Recently I published a post on Why Google Built Spanner. If you have not already read that post, I recommend you check it out before reading this one. Understanding the motivation behind Spanner and the abstractions it provides to its users, is critical context to understanding Spanner’s inner workings.
The purpose of this article is to explain how Spanner is built. I will start by going over the 10,000 foot architecture view. Then we will go over the TrueTime API and why it’s so powerful. With this context in hand we will go through a series of queries, in increasing order of complexity, and explain how they would run on Spanner. I hope you enjoy…
What does Spanner’s architecture look like from 10,000 feet?
In order to understand how Spanner is architected, we must first understand what splits are.
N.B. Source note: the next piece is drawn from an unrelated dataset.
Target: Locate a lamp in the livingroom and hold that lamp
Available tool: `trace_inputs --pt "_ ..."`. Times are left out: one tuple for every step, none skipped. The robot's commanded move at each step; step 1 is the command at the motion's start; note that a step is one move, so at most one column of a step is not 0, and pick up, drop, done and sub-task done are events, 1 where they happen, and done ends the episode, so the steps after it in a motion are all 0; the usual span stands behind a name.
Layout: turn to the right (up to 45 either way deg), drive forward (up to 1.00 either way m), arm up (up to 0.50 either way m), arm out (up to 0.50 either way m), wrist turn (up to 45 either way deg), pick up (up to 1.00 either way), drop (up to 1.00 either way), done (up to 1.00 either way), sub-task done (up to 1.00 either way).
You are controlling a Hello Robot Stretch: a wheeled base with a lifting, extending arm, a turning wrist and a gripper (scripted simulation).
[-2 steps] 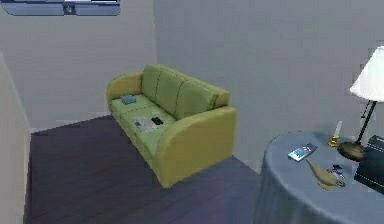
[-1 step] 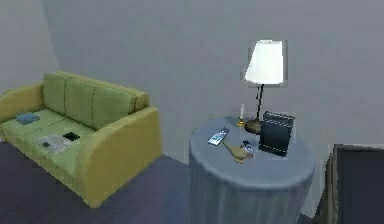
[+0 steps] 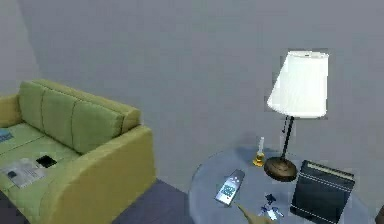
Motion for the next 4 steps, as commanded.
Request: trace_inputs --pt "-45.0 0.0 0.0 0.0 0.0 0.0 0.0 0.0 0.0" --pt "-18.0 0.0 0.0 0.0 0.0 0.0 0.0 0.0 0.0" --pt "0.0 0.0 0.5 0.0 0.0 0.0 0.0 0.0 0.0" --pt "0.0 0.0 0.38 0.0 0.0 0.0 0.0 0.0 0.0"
Let’s imagine a database table with the following schema.
ID Int64 PRIMARY KEY
In a database that runs on a single machine data would be stored on disk in sorted order by primary key. It might look like this:
Now this is straightforward as long as data lives on only a single node. But once data starts to live on multiple nodes we need to start thinking about what data lives where. This is where Spanner’s splits come into the picture. A split is nothing more than some continuous block of primary keys. The following diagram shows an example of 4 splits over the above data.
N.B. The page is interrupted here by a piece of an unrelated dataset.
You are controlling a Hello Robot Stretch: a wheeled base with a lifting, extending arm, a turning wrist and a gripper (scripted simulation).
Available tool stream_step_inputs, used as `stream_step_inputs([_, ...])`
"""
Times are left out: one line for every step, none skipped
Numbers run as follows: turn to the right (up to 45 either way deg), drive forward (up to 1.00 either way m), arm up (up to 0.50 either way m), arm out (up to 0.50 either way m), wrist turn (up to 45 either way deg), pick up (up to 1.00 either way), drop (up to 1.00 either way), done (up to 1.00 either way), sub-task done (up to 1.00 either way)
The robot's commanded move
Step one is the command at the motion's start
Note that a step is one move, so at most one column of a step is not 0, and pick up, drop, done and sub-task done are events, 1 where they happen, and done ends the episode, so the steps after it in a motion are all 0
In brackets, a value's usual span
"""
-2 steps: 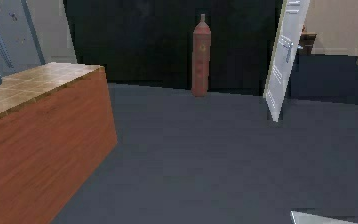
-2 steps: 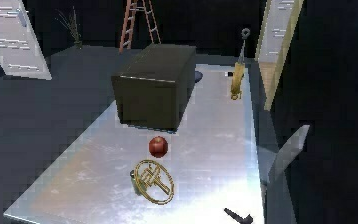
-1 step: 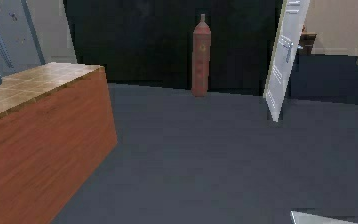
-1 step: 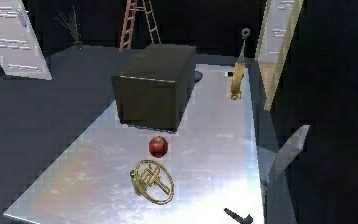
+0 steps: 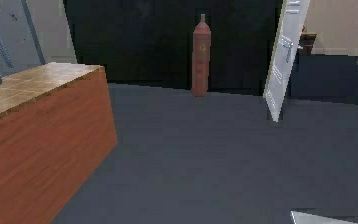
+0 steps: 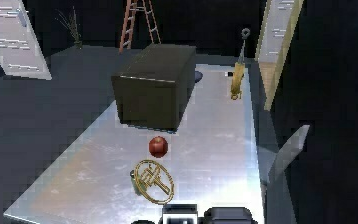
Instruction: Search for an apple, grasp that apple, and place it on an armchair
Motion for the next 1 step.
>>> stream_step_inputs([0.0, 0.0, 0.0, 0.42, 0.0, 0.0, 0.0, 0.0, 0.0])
Here the following things should be observed about splits:
- Each split consists of a continuous, sorted block of primary keys.
- The splits do not have to be equal in size.
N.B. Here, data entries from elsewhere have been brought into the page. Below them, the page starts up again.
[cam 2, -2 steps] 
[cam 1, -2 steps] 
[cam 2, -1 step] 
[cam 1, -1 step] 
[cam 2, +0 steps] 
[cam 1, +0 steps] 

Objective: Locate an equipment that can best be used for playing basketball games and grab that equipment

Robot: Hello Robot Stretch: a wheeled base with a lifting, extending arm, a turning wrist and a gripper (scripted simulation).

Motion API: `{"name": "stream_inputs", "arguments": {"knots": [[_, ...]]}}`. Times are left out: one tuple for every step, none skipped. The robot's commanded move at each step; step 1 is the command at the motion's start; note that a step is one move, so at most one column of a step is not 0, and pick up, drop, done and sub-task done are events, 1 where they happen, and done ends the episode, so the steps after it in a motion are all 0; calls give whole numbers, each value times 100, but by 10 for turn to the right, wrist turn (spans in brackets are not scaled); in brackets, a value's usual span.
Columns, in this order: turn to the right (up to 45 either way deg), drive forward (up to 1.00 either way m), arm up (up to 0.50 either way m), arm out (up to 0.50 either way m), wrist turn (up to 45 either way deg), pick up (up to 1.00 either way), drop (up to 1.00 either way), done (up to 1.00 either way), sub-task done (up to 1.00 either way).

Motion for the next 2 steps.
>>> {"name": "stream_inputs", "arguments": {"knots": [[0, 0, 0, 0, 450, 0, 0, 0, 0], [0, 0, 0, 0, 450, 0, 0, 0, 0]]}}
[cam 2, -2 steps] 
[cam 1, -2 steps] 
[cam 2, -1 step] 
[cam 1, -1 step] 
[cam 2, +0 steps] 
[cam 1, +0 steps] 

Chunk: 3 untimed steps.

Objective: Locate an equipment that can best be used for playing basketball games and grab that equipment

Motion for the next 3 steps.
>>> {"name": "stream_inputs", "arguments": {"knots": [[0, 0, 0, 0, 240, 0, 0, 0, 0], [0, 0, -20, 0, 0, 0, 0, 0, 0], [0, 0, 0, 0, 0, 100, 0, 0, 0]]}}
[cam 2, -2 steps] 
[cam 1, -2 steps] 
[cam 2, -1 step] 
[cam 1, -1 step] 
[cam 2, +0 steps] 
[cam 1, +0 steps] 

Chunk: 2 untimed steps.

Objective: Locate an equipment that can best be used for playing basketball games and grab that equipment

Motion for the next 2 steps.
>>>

Spanner uses splits as the abstraction to divide data across machines. The following diagram shows an example of what this could look like:
Here we see that the four splits are divided across 3 nodes. Node 1 owns split 0. Node 2 owns splits 2 and 3. Node 3 owns split 1. At this point we have successfully spread data out across multiple nodes but the data is not replicated. Having a single node be responsible for the data presents issues regarding the durability and availability of your data. So lets replicate each split across nodes in separate zones. Each zone is its own failure domain, such that a failure in one zone will not impact the operations of other zones.
Now the splits are not only spread out across multiple nodes but each split is replicated in a total of 3 zones. For example split 0 exists in ZoneA.Node1, ZoneB.Node3 and ZoneC.Node3. These three nodes form a Paxos group for split 0. In this three node setup, each split exists on three nodes in total across the three zones. For every split the three nodes form a Paxos group that will need to reach consensus on the writes. Paxos requires a leader to exist and Spanner uses long lived leaders. Therefore each split will have a single node as the leader for that split. Let’s continue to extend our diagram to show this.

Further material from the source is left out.